- Exercise objective
In the records below, find each line holding the word "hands" and copy it.

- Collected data

####################

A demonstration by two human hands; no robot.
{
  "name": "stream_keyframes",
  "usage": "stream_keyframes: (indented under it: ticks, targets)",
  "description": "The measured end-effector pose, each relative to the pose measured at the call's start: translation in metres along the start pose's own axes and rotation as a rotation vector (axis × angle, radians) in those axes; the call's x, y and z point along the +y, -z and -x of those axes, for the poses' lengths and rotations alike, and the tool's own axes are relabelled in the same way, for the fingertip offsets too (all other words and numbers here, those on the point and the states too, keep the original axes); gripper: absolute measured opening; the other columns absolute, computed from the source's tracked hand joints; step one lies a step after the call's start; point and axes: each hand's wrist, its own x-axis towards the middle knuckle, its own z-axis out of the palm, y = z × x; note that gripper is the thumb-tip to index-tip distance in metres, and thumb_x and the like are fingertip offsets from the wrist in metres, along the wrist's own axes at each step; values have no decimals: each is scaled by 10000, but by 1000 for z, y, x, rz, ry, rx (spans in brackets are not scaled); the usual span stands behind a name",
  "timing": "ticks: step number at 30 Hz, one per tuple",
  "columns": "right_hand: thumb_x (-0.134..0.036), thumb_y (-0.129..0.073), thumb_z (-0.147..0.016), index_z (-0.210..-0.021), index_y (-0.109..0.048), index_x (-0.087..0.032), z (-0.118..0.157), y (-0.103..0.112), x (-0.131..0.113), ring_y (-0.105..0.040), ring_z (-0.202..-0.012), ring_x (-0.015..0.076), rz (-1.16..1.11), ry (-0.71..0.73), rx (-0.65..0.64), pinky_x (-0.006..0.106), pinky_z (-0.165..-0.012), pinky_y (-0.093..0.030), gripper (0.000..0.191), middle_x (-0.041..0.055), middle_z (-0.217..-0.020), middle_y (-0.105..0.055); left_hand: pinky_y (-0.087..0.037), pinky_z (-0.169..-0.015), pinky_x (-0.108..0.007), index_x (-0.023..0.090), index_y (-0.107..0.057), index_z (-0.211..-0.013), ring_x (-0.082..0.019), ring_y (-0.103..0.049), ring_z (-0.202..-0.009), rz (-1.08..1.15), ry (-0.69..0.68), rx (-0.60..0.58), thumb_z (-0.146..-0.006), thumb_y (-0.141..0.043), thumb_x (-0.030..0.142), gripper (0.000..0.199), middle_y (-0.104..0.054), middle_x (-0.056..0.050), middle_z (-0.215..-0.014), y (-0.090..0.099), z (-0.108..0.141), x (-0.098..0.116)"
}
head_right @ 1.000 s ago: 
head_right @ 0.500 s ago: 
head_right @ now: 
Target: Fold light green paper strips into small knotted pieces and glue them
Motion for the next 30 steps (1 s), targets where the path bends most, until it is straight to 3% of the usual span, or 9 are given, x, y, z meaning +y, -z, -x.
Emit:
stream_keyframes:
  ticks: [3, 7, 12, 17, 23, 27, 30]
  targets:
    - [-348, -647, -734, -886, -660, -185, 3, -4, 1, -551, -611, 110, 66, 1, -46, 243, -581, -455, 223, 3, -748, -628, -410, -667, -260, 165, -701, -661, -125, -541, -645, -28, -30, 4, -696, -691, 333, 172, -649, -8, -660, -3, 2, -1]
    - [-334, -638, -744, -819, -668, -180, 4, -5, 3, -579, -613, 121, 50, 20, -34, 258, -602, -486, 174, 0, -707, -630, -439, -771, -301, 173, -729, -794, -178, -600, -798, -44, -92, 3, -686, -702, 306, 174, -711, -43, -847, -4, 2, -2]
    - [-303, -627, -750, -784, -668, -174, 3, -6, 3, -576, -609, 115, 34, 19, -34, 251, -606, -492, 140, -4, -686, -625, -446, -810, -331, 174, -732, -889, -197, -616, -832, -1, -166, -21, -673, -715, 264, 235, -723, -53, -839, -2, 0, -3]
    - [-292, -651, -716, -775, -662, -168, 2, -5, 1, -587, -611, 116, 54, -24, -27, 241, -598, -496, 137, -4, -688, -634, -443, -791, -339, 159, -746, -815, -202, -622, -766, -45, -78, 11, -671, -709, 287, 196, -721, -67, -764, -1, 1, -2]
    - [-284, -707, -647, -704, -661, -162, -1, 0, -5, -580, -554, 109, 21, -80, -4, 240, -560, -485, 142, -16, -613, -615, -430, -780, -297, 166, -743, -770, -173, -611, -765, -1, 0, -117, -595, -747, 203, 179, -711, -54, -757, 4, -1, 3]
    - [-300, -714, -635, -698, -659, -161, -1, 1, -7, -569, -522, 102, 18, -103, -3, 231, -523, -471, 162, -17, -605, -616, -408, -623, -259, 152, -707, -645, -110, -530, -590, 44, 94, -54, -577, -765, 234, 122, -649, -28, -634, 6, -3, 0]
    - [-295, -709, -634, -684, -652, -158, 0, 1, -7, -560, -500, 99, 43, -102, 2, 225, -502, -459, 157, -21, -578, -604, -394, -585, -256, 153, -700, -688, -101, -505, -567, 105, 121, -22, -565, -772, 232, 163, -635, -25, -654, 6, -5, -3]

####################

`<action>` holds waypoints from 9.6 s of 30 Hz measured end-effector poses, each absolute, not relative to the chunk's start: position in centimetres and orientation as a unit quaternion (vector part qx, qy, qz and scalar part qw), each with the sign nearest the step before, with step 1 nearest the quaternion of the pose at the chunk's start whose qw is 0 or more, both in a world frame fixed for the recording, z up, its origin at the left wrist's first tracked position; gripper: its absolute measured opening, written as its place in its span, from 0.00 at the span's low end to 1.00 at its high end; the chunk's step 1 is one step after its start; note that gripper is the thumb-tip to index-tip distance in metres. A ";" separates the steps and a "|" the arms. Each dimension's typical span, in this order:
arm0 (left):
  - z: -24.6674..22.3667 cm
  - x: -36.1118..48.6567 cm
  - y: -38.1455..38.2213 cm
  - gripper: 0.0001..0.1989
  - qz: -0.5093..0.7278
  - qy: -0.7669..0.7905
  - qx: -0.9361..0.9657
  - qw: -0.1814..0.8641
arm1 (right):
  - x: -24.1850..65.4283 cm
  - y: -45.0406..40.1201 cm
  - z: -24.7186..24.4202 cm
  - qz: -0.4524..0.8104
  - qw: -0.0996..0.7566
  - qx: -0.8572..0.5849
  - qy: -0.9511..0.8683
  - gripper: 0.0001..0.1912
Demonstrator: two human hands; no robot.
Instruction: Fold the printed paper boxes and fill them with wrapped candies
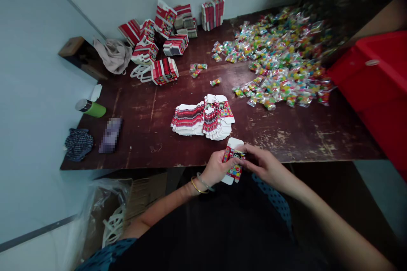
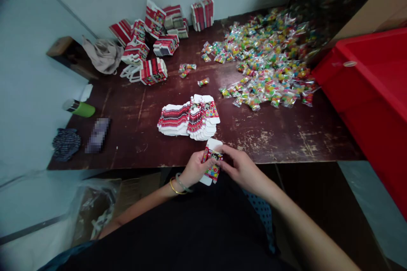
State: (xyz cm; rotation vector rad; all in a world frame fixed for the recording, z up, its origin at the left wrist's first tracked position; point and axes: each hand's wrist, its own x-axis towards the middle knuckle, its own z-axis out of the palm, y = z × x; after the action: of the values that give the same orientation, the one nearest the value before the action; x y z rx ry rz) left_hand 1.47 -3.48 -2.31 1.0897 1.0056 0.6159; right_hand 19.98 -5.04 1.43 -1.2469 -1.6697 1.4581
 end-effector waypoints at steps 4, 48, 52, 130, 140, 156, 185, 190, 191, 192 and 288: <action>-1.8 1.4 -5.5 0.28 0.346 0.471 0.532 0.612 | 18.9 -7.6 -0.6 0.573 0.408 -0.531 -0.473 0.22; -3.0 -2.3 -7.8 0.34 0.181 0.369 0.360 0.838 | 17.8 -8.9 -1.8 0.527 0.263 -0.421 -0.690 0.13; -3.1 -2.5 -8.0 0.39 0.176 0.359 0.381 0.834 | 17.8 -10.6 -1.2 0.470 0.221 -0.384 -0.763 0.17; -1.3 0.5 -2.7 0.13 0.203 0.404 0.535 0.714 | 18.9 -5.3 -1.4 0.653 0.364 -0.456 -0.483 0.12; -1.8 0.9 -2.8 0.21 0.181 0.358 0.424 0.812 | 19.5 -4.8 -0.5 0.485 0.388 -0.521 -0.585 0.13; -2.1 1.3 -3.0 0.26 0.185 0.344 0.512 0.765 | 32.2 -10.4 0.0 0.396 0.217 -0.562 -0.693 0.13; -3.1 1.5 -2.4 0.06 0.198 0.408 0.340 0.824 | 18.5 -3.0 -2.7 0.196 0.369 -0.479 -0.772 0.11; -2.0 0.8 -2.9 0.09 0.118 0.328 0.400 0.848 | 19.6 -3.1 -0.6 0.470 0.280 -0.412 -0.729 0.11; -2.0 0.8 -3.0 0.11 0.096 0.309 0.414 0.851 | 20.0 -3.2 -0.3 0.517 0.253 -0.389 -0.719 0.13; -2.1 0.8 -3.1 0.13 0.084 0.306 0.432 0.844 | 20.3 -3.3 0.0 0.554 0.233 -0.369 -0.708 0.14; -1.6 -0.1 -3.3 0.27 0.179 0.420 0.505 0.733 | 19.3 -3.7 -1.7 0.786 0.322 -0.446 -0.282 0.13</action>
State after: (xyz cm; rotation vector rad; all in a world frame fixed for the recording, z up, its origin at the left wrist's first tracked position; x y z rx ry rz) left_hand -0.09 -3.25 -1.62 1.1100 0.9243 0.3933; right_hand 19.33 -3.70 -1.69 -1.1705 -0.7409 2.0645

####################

- Exercise output
A demonstration by two human hands; no robot.
Demonstrator: two human hands; no robot.

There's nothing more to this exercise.